◆ THE TASK ◆
Leave the images aside and output every entry exactly.

(MATERIAL TO PROCESS Opens)

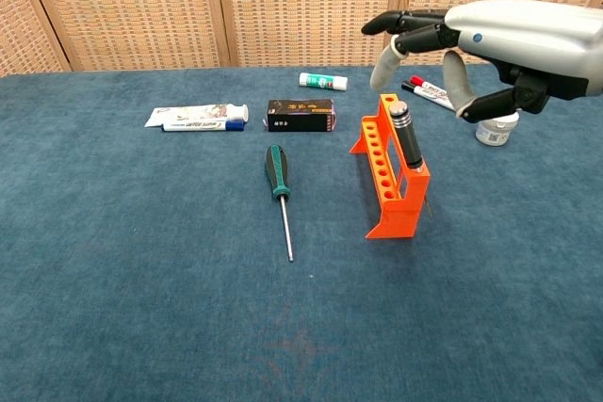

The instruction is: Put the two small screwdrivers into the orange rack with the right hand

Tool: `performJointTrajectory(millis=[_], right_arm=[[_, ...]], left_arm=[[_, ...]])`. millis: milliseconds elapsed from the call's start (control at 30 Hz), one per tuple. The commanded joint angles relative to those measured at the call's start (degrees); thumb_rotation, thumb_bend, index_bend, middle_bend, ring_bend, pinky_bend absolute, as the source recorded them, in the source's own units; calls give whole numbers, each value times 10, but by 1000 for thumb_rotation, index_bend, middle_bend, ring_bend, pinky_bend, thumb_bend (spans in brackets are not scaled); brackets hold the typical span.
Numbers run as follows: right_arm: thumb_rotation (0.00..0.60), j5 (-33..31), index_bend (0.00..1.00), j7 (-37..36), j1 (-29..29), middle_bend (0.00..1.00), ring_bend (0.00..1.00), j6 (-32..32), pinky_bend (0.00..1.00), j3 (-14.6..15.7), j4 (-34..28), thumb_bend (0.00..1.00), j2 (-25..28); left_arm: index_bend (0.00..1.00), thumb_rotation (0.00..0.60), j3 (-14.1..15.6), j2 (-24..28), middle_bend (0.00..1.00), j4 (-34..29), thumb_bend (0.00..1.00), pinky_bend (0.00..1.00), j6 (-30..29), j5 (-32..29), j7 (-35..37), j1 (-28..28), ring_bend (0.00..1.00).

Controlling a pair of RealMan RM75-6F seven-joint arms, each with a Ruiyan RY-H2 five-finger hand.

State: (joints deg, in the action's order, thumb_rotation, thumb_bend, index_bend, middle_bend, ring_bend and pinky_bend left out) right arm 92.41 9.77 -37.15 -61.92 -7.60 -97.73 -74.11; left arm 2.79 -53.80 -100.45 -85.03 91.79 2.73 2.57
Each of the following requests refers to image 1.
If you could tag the blue table cloth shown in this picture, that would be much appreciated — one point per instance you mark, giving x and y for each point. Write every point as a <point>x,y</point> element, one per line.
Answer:
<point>141,279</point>

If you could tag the white toothpaste tube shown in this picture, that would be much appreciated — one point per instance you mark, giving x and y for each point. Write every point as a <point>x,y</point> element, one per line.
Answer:
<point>198,113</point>

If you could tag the orange tube rack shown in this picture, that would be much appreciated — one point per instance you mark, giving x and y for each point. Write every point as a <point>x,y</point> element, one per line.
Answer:
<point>396,223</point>

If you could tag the black rectangular box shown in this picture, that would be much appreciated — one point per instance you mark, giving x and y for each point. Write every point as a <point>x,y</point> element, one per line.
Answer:
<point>297,116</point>

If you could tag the woven wooden folding screen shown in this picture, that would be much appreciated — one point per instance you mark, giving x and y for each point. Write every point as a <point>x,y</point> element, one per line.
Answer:
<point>306,6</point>

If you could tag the small white jar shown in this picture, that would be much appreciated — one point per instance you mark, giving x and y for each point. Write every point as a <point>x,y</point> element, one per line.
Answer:
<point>492,136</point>

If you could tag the long green black screwdriver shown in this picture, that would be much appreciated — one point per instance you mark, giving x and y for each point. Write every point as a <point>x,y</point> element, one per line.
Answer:
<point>277,169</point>

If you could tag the white marker with black cap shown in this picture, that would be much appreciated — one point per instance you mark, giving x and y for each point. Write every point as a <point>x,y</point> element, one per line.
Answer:
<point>409,87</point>

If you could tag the white marker with red cap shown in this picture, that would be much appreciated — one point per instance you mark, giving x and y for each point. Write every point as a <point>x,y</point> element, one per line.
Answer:
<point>418,80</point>

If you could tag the white green glue stick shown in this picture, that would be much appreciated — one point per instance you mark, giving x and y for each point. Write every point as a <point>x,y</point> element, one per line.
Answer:
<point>322,81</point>

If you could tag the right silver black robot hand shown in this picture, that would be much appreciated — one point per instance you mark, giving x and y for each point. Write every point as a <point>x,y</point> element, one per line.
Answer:
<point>518,30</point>

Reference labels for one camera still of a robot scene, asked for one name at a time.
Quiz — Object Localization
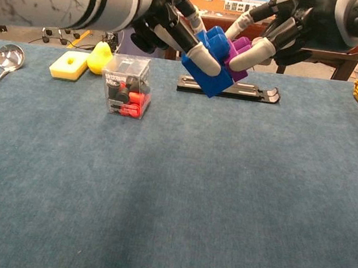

(MATERIAL TO PROCESS Closes)

◆ FINAL ANSWER ◆
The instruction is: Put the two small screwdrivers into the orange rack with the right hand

Tool: `performJointTrajectory(millis=[_], right_arm=[[_, ...]], left_arm=[[_, ...]])`. millis: milliseconds elapsed from the call's start (control at 30 Hz), one per tuple. The commanded joint angles relative to those measured at the call's start (degrees); thumb_rotation, thumb_bend, index_bend, middle_bend, ring_bend, pinky_bend absolute, as the source recorded them, in the source's own units; calls give whole numbers, each value times 10, but by 1000 for thumb_rotation, index_bend, middle_bend, ring_bend, pinky_bend, thumb_bend (spans in brackets are not scaled); brackets hold the typical span.
Numbers run as follows: right_arm: thumb_rotation (0.00..0.60), j5 (-33..31), index_bend (0.00..1.00), j7 (-37..36), j1 (-29..29), middle_bend (0.00..1.00), ring_bend (0.00..1.00), j6 (-32..32), pinky_bend (0.00..1.00), j3 (-14.6..15.7), j4 (-34..28), thumb_bend (0.00..1.00), j2 (-25..28); left_arm: index_bend (0.00..1.00), thumb_rotation (0.00..0.60), j3 (-14.1..15.6), j2 (-24..28), middle_bend (0.00..1.00), j4 (-34..29), thumb_bend (0.00..1.00), pinky_bend (0.00..1.00), j6 (-30..29), j5 (-32..29), j7 (-35..37), j1 (-28..28), ring_bend (0.00..1.00).

Controlling a pair of RealMan RM75-6F seven-joint arms, each with a Ruiyan RY-H2 five-finger hand.

State: (joints deg, in the action's order, thumb_rotation, thumb_bend, index_bend, middle_bend, ring_bend and pinky_bend left out) right arm 92.41 9.77 -37.15 -61.92 -7.60 -97.73 -74.11; left arm 2.79 -53.80 -100.45 -85.03 91.79 2.73 2.57
Each of the following requests refers to image 1.
If you could tag the blue table cloth shown in this picture, that would be much appreciated — one point per instance you mark, giving x and y for each point. Write every point as a <point>x,y</point> element, one per line.
Answer:
<point>141,279</point>

If you could tag the white toothpaste tube shown in this picture, that would be much appreciated — one point per instance you mark, giving x and y for each point. Write every point as a <point>x,y</point> element, one per line.
Answer:
<point>198,113</point>

If you could tag the orange tube rack shown in this picture, that would be much appreciated — one point per instance you mark, giving x and y for each point. Write every point as a <point>x,y</point> element, one per line.
Answer:
<point>396,223</point>

If you could tag the black rectangular box shown in this picture, that would be much appreciated — one point per instance you mark, giving x and y for each point. Write every point as a <point>x,y</point> element, one per line.
Answer:
<point>297,116</point>

If you could tag the woven wooden folding screen shown in this picture, that would be much appreciated — one point per instance you mark, giving x and y for each point. Write every point as a <point>x,y</point> element, one per line.
Answer:
<point>306,6</point>

If you could tag the small white jar shown in this picture, that would be much appreciated — one point per instance you mark, giving x and y for each point. Write every point as a <point>x,y</point> element, one per line.
Answer:
<point>492,136</point>

If you could tag the long green black screwdriver shown in this picture, that would be much appreciated — one point per instance you mark, giving x and y for each point. Write every point as a <point>x,y</point> element, one per line.
Answer:
<point>277,169</point>

If you could tag the white marker with black cap shown in this picture, that would be much appreciated — one point per instance you mark, giving x and y for each point. Write every point as a <point>x,y</point> element, one per line.
Answer:
<point>409,87</point>

If you could tag the white marker with red cap shown in this picture, that would be much appreciated — one point per instance you mark, giving x and y for each point. Write every point as a <point>x,y</point> element, one per line.
Answer:
<point>418,80</point>

If you could tag the white green glue stick shown in this picture, that would be much appreciated — one point per instance you mark, giving x and y for each point. Write every point as a <point>x,y</point> element, one per line.
Answer:
<point>322,81</point>

If you could tag the right silver black robot hand shown in this picture, that would be much appreciated — one point per instance you mark, giving x and y for each point. Write every point as a <point>x,y</point> element, one per line.
Answer:
<point>518,30</point>

Reference labels for one camera still of a robot scene, asked for one name at a time.
Quiz — Object Localization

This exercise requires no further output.